5 files changed, 346 insertions, 44 deletions

diff --git a/kernel/events/core.c b/kernel/events/core.c
index c349c1ea6bec..a1fc28e6ea6a 100644
--- a/kernel/events/core.c
+++ b/kernel/events/core.c
@@ -158,6 +158,7 @@ enum event_type_t {
 struct static_key_deferred perf_sched_events __read_mostly;
 static DEFINE_PER_CPU(atomic_t, perf_cgroup_events);
 static DEFINE_PER_CPU(int, perf_sched_cb_usages);
+static DEFINE_PER_CPU(bool, is_idle);
 
 static atomic_t nr_mmap_events __read_mostly;
 static atomic_t nr_comm_events __read_mostly;
@@ -177,7 +178,9 @@ static struct srcu_struct pmus_srcu;
  *   2 - disallow kernel profiling for unpriv
  *   3 - disallow all unpriv perf event use
  */
-#ifdef CONFIG_SECURITY_PERF_EVENTS_RESTRICT
+#ifdef CONFIG_PERF_EVENTS_USERMODE
+int sysctl_perf_event_paranoid __read_mostly = -1;
+#elif defined CONFIG_SECURITY_PERF_EVENTS_RESTRICT
 int sysctl_perf_event_paranoid __read_mostly = 3;
 #else
 int sysctl_perf_event_paranoid __read_mostly = 1;
@@ -1497,10 +1500,17 @@ static void perf_group_detach(struct perf_event *event)
 	 * If this was a group event with sibling events then
 	 * upgrade the siblings to singleton events by adding them
 	 * to whatever list we are on.
+	 * If this isn't on a list, make sure we still remove the sibling's
+	 * group_entry from this sibling_list; otherwise, when that sibling
+	 * is later deallocated, it will try to remove itself from this
+	 * sibling_list, which may well have been deallocated already,
+	 * resulting in a use-after-free.
 	 */
 	list_for_each_entry_safe(sibling, tmp, &event->sibling_list, group_entry) {
 		if (list)
 			list_move_tail(&sibling->group_entry, list);
+		else
+			list_del_init(&sibling->group_entry);
 		sibling->group_leader = sibling;
 
 		/* Inherit group flags from the previous leader */
@@ -1695,7 +1705,32 @@ static int __perf_remove_from_context(void *info)
 }
 
 
-/*
+#ifdef CONFIG_SMP
+static void perf_retry_remove(struct perf_event *event,
+			      struct remove_event *rep)
+{
+	int up_ret;
+	/*
+	 * CPU was offline.

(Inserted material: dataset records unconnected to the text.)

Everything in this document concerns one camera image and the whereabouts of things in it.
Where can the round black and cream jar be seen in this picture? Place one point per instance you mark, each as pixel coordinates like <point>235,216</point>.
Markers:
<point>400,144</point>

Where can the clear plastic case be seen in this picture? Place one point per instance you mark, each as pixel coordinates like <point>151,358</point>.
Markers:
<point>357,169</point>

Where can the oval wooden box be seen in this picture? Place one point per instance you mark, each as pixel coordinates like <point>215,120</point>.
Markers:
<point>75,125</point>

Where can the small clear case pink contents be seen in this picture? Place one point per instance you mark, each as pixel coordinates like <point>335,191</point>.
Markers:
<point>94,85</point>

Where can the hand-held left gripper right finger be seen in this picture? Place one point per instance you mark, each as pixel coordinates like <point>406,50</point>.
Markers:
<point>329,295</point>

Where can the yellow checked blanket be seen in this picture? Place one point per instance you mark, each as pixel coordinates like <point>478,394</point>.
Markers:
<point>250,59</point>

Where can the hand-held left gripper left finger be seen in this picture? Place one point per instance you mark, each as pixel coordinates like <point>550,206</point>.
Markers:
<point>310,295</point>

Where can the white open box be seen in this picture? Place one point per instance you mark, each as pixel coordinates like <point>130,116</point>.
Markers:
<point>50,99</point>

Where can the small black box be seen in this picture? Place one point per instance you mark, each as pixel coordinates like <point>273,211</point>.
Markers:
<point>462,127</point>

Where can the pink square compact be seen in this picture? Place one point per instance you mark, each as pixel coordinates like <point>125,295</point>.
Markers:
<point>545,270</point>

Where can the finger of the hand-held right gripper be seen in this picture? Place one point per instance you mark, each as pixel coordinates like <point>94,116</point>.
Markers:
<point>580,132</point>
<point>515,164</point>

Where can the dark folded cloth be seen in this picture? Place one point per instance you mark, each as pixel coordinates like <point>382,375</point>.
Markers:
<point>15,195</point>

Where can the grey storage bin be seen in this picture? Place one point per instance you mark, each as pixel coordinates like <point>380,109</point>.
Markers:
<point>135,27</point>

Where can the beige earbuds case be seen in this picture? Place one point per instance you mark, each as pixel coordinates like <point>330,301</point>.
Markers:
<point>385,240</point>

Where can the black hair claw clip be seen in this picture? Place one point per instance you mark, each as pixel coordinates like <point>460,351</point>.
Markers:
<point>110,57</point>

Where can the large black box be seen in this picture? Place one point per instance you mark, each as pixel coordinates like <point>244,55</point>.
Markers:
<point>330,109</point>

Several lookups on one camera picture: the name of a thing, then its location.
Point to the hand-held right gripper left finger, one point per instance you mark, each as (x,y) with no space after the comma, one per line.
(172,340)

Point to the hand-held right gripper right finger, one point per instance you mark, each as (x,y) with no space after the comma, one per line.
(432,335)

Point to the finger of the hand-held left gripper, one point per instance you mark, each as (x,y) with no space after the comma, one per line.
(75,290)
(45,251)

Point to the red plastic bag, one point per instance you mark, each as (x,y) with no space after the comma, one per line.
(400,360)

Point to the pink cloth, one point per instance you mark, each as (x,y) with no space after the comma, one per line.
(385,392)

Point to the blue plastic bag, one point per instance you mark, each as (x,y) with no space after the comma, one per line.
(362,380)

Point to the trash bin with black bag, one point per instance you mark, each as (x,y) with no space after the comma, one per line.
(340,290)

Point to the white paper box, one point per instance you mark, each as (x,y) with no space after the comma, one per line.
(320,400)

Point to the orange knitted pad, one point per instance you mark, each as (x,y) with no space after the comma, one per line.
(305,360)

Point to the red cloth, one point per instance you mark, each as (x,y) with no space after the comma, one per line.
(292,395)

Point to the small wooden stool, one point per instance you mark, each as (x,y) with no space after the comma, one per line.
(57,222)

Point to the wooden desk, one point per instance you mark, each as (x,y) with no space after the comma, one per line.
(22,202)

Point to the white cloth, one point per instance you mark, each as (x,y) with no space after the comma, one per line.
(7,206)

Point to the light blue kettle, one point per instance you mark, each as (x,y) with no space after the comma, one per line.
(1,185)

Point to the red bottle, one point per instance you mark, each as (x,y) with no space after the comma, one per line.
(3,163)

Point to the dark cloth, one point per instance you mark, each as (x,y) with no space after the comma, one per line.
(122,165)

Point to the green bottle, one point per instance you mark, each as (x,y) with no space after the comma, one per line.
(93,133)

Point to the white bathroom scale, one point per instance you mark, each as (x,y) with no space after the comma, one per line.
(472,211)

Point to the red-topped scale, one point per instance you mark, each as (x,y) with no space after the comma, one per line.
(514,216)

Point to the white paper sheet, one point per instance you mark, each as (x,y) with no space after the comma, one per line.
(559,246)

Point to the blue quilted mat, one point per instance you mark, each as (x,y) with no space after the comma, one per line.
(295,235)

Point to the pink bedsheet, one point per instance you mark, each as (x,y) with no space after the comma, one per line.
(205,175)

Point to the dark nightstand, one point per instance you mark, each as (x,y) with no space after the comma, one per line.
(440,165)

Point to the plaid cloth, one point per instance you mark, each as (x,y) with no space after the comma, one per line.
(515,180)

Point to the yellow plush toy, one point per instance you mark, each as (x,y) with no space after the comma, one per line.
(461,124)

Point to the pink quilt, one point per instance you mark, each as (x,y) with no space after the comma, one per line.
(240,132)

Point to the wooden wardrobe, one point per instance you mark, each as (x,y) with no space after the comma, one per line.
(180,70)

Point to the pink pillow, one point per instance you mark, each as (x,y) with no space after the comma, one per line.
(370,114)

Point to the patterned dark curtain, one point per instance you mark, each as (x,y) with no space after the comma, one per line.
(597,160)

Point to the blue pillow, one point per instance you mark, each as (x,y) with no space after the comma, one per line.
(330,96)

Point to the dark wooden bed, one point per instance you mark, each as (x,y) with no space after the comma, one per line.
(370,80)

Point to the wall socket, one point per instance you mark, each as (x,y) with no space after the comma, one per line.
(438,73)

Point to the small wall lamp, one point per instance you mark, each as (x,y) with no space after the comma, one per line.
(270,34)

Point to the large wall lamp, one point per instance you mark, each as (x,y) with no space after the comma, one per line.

Bring it online so we can
+	 * gracefully exit a perf context.
+	 */
+	up_ret = cpu_up(event->cpu);
+	if (!up_ret)
+		/* Try the remove call once again. */
+		cpu_function_call(event->cpu, __perf_remove_from_context,
+				  rep);
+	else
+		pr_err("Failed to bring up CPU: %d, ret: %d\n",
+		       event->cpu, up_ret);
+}
+#else
+static void perf_retry_remove(struct perf_event *event,
+			      struct remove_event *rep)
+{
+}
+#endif
+
+ /*
  * Remove the event from a task's (or a CPU's) list of events.
  *
  * CPU events are removed with a smp call. For task events we only
@@ -1708,7 +1743,8 @@ static int __perf_remove_from_context(void *info)
  * When called from perf_event_exit_task, it's OK because the
  * context has been detached from its task.
  */
-static void perf_remove_from_context(struct perf_event *event, bool detach_group)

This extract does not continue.